Although HELOCs are often thought of as a refinance tool for existing homeowners to access equity, they’re also a common tool for financing a home purchase. The most common scenario for this is when you use a HELOC as a second mortgage when buying a home.

If you only had 10 percent down on a home purchase of $400,000, you could finance all 90 percent with a single first mortgage, but if you do, you’ll have the extra cost of mortgage insurance. You can avoid mortgage insurance by capping the first mortgage at 80 percent of the purchase price, and getting a second mortgage for the remaining 10 percent. This second mortgage can be a traditional fixed-rate second mortgage, or it can be a HELOC with a rate that can adjust monthly.

If you know you can only afford the monthly payments on the second mortgage over the longer term and don’t plan to pay it down, you may want to consider a fixed-rate second mortgage. But if you plan to pay down the second mortgage more rapidly and then want to use it as a tool to access home equity for other uses in the future, a HELOC may be the best option for you. Your HELOC lender can help you decide.

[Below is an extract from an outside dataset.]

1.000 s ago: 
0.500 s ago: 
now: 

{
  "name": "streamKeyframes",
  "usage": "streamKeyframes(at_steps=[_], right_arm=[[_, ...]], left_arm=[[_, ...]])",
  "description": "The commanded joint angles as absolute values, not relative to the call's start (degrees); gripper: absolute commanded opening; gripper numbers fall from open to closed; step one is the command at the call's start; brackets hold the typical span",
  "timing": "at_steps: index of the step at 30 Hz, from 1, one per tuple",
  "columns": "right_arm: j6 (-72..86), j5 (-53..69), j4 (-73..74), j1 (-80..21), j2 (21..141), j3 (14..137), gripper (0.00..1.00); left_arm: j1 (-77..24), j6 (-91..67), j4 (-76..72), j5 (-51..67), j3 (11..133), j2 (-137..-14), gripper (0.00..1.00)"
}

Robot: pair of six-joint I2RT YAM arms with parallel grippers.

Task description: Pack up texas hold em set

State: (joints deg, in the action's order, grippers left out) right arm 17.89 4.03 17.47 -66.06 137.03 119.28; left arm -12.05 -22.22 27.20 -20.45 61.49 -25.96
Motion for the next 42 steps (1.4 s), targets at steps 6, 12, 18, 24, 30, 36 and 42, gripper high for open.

How to Qualify for a HELOC

Qualifying for a HELOC is a lot like qualifying for a traditional loan. Lenders will look at your credit quality, down payment (if you’re buying) or equity (if you’re a homeowner), and ability to repay.

Two factors influence your credit quality.

First, your credit score is an overarching representation of your credit quality. If your score is in the mid- to low 600s, you might not qualify for a HELOC, and your rate will be much higher if you do because HELOC rates are highly dependent on credit scores. The best HELOC rates will be for those with credit scores of 740 or higher.

Second, your credit history tells your lender about how well you’ve paid your bills on time in the past. Depending on the recency and severity of late payments and other derogatory credit history such as collections and bankruptcies, you will either have a rate adjustment or won’t qualify.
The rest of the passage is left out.